● WORK INSTRUCTIONS
Your output should be the lines from the start of the data through the line containing "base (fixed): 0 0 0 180", exactly and nothing more.

● DATA EXTRACTS

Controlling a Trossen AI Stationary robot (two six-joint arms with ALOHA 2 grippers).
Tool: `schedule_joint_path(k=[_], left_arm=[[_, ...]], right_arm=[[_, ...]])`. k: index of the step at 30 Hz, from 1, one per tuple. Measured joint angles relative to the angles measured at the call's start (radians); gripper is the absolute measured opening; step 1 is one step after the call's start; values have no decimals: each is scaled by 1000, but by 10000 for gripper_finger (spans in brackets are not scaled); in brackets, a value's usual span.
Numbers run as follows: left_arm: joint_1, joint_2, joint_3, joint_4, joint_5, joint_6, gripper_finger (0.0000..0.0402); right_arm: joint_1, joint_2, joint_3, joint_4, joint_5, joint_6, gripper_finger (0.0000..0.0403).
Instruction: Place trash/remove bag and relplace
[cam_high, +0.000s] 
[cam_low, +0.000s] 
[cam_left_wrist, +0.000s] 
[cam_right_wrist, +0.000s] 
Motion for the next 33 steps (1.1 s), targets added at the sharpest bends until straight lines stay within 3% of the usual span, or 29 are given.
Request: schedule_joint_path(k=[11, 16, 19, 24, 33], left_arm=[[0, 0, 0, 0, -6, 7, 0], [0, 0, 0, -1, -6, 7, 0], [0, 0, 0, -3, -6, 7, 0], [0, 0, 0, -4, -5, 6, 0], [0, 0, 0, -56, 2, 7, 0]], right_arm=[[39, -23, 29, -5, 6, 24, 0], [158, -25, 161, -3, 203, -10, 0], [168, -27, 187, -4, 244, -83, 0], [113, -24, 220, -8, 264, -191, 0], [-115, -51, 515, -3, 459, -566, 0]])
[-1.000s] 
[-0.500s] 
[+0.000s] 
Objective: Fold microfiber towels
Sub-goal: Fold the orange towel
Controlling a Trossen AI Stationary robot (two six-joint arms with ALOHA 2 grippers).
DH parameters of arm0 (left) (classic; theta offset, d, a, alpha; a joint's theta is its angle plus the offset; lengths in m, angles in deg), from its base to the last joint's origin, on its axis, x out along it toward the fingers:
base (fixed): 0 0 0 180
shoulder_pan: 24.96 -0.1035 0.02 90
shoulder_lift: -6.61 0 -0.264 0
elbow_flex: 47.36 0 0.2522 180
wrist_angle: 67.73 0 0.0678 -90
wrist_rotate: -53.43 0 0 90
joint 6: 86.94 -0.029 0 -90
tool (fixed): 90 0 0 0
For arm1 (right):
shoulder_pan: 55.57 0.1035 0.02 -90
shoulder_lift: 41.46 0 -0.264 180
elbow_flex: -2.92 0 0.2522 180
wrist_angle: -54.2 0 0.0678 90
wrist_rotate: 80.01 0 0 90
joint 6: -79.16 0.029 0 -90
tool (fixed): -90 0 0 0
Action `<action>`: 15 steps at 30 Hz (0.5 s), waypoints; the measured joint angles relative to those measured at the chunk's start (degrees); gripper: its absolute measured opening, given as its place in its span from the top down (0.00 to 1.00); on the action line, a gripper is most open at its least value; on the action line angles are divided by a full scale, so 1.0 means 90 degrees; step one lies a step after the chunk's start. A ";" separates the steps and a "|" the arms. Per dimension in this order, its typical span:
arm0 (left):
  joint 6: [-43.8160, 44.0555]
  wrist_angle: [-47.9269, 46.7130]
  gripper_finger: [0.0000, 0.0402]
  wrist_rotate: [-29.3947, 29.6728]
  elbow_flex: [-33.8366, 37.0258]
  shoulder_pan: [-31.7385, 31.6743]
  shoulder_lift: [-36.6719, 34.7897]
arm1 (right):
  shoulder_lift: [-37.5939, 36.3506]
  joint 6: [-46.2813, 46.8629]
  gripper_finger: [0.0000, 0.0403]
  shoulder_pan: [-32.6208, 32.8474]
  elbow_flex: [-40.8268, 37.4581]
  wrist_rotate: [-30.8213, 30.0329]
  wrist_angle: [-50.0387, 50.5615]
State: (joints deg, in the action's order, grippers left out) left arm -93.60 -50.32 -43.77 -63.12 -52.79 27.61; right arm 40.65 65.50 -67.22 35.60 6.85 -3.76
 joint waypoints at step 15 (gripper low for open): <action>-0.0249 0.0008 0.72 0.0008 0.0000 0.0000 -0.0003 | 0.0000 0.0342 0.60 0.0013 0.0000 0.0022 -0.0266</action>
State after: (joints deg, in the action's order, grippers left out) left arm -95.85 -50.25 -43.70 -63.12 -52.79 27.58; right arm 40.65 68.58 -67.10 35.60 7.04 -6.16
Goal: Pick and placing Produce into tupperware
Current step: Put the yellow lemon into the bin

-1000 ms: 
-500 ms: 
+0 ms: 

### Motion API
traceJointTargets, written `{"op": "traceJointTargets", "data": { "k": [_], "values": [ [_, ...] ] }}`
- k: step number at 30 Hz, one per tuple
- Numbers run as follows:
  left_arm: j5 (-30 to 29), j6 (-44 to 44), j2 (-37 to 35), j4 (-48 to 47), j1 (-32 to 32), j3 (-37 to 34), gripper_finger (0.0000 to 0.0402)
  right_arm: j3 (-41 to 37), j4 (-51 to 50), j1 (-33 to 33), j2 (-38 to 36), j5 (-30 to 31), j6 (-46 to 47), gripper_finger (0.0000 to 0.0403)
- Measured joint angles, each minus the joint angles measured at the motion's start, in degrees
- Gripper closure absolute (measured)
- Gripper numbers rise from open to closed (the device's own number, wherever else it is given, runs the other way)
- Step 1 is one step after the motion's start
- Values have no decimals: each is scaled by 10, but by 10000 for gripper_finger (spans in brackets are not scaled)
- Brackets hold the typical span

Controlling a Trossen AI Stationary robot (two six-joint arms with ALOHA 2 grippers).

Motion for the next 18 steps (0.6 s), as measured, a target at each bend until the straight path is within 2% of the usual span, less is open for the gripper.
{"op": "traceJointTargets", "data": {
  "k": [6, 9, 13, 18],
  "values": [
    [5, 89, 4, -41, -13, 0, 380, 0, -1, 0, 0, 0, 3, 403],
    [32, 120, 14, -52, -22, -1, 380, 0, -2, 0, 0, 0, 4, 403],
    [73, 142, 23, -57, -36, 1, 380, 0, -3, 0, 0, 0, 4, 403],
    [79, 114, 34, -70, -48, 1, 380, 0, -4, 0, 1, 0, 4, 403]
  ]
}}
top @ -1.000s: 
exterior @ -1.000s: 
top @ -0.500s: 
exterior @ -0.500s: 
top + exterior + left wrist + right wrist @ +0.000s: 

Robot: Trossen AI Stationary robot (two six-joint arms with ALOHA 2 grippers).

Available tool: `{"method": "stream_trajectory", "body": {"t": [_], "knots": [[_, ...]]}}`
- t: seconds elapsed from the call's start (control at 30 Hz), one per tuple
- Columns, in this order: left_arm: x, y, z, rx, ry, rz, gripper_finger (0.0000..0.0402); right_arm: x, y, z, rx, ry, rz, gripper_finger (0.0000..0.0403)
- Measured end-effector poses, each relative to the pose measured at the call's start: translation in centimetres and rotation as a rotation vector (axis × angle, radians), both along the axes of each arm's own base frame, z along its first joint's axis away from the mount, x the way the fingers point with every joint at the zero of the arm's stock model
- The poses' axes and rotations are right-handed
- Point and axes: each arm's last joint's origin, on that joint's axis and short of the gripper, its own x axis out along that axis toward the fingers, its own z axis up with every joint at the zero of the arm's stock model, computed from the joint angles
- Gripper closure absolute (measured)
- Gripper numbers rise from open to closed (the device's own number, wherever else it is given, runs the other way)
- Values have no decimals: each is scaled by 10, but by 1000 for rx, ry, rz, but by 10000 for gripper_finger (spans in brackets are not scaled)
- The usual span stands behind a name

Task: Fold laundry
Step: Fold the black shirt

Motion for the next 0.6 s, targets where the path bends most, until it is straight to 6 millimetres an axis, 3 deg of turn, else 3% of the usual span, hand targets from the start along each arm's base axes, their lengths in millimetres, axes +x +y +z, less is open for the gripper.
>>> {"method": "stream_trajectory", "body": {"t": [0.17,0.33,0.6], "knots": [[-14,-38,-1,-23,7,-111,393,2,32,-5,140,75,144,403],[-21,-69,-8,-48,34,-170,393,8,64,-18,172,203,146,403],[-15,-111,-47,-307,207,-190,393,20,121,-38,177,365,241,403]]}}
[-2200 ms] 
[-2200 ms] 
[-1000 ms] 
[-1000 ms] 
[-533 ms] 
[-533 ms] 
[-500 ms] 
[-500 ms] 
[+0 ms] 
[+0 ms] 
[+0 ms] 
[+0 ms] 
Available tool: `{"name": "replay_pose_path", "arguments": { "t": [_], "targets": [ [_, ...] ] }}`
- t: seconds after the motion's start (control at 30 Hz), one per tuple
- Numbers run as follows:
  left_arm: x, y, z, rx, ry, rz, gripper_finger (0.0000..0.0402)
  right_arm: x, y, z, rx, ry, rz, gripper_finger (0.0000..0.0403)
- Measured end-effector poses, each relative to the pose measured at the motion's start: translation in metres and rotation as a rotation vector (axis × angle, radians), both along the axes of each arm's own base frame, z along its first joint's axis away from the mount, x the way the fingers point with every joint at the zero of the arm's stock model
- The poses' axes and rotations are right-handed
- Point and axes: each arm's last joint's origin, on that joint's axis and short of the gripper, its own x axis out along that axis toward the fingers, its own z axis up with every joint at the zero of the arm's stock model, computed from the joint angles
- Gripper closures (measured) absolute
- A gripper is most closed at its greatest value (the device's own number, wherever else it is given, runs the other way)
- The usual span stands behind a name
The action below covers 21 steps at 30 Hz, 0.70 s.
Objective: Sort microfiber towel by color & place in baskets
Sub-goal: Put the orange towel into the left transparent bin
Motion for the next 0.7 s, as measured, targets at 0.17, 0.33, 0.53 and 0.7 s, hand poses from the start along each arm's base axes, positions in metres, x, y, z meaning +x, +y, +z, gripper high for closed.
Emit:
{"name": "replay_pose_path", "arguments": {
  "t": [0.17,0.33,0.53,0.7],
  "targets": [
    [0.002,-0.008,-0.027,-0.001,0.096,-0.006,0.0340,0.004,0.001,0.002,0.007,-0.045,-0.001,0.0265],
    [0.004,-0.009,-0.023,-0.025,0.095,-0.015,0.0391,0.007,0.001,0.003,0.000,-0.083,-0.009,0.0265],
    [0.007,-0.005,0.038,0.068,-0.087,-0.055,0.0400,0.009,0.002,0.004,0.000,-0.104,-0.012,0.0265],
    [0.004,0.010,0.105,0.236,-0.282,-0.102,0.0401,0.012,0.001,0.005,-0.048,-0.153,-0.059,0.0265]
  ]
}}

● SOLVED PROBLEM
Controlling a Trossen AI Stationary robot (two six-joint arms with ALOHA 2 grippers).
Tool: `schedule_joint_path(k=[_], left_arm=[[_, ...]], right_arm=[[_, ...]])`. k: index of the step at 30 Hz, from 1, one per tuple. Measured joint angles relative to the angles measured at the call's start (radians); gripper is the absolute measured opening; step 1 is one step after the call's start; values have no decimals: each is scaled by 1000, but by 10000 for gripper_finger (spans in brackets are not scaled); in brackets, a value's usual span.
Numbers run as follows: left_arm: joint_1, joint_2, joint_3, joint_4, joint_5, joint_6, gripper_finger (0.0000..0.0402); right_arm: joint_1, joint_2, joint_3, joint_4, joint_5, joint_6, gripper_finger (0.0000..0.0403).
Instruction: Place trash/remove bag and relplace
[cam_high, +0.000s] 
[cam_low, +0.000s] 
[cam_left_wrist, +0.000s] 
[cam_right_wrist, +0.000s] 
Motion for the next 33 steps (1.1 s), targets added at the sharpest bends until straight lines stay within 3% of the usual span, or 29 are given.
Request: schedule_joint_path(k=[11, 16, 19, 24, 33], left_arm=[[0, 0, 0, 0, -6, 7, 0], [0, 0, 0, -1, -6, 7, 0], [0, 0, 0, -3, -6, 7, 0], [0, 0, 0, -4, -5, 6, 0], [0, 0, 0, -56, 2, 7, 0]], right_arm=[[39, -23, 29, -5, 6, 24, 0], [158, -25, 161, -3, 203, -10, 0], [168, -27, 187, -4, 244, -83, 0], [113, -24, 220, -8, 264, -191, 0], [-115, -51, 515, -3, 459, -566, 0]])
[-1.000s] 
[-0.500s] 
[+0.000s] 
Objective: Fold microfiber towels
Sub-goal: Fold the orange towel
Controlling a Trossen AI Stationary robot (two six-joint arms with ALOHA 2 grippers).
DH parameters of arm0 (left) (classic; theta offset, d, a, alpha; a joint's theta is its angle plus the offset; lengths in m, angles in deg), from its base to the last joint's origin, on its axis, x out along it toward the fingers:
base (fixed): 0 0 0 180

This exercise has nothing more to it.